Chris has been gone all week and I've done my best to stay away from the house as well. I had no idea how hard it would be to be here alone without him. I don't know what I expected but it has been completely overwhelming. Emotionally I did really well. I kept myself busy and have been distracted and just plugged through. Today, though, I feel exhausted from just trying and am relieved he'll soon be home. We're clearly grieving with one another more than I even realized.
I sat down at my computer last week when I was up late alone and tried to begin writing Mabel's story.
I started from twelve weeks before her death because that is when we had a distinct moment that changed everything for all of us. A seizure like Chris and I had never seen overtook our girl for several minutes and honestly, it was horrific. I would rather live the day of her beautiful, peaceful death a thousand times over than even one more second of something like that.
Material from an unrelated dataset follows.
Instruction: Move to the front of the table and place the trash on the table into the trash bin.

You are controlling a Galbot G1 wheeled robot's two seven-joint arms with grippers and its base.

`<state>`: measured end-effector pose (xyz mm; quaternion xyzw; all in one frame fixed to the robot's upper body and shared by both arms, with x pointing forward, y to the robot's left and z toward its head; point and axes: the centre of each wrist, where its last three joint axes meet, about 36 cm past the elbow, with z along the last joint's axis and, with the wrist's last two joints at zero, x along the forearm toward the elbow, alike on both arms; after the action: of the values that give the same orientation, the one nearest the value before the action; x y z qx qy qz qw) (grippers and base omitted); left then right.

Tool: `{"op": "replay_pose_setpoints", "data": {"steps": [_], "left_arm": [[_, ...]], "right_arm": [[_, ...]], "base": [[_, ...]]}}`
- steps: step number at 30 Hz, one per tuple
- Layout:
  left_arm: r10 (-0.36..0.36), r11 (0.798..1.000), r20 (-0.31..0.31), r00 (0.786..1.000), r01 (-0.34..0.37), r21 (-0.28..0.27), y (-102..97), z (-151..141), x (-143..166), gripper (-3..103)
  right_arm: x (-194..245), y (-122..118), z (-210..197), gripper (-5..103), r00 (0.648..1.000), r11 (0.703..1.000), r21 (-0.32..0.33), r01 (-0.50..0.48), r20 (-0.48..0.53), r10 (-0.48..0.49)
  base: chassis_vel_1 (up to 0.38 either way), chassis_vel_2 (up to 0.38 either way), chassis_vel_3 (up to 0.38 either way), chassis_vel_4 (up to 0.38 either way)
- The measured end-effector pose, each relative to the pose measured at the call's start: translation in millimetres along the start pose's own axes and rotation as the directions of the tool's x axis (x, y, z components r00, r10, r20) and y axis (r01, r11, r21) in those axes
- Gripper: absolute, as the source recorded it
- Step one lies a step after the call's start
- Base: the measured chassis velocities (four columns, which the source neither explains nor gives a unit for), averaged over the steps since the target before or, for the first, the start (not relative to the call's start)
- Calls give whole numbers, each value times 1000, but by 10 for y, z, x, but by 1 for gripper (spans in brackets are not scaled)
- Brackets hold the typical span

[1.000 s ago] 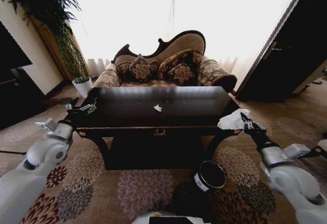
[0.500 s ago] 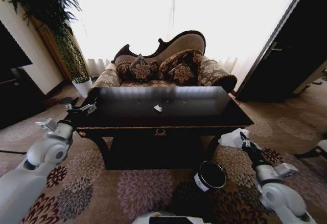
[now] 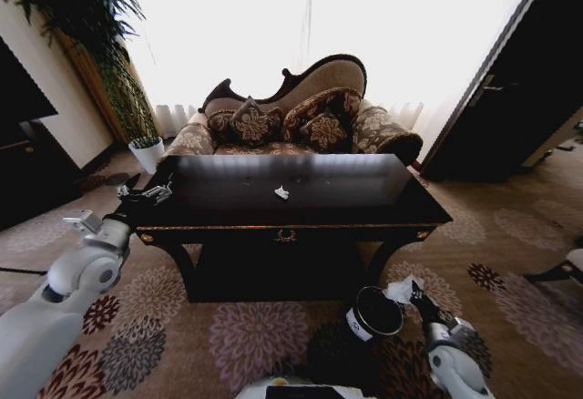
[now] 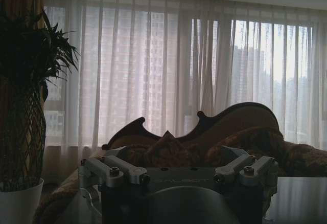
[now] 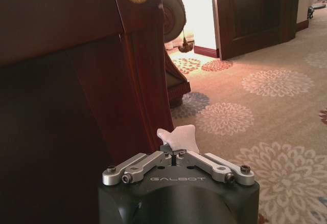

It was terrifying and life changing and we both knew it.
But as I sat to write, the details consumed me and I couldn't put it all together and nothing made sense. I was unnerved and distraught and I let it overtake my mind.
"It's too soon," I reassured myself, "and that's ok."
I gave myself a few days and let my spirit settle.
I have to remind myself that people do not just become writers. Being a writer is exactly like being a musician, an artist, or even an athlete.
You either train and practice all of your life with all of your heart to become one, or you are born one; with the natural talent, gifts and capabilities to see it through.
Since the time I was old enough to hold a pen, I have been a writer.
And then God gave me a story.
It is one that I know is meant to be told and heard.
It's gritty, tenacious, sad, joyful, victorious, beautiful, messy, true, and perfect.
And also, it is ours.
I am truly the only one who can write it because I am the only one who lived it.
So I just keep praying that God would give me not only the wisdom, courage, and strength to write the words but that I would be sensitive to myself in doing so. That I would be patient and gracious with myself in this grief and that when life carves out time for me to devote only to writing her story; His story, I would be in tune to that and set my focus on it.
But not until then. Not until I'm ready.
For now, I can't even pick up the blue pen in the kitchen...and that is ok.
I cry fast and hard through yoga class and that is ok.
I straighten her bed and smell her hats and stare into empty cabinets and am just surviving and that has to be ok.
The human that I am at this point is very robotic. My new schedule is helping and I find myself mostly looking forward to the predictability of each new day. I think this is all very normal and I'm proud of myself in the moments when I feel true joy and even when I feel complete and utter despair. This helps me remember that I'm alive and surviving. This helps me know that sometimes getting through the day is all I can do and though I often feel like the shell of my former self, there are still many moments of authentic emotion.
This is grief.
Jumbled, disarranged, and often consuming.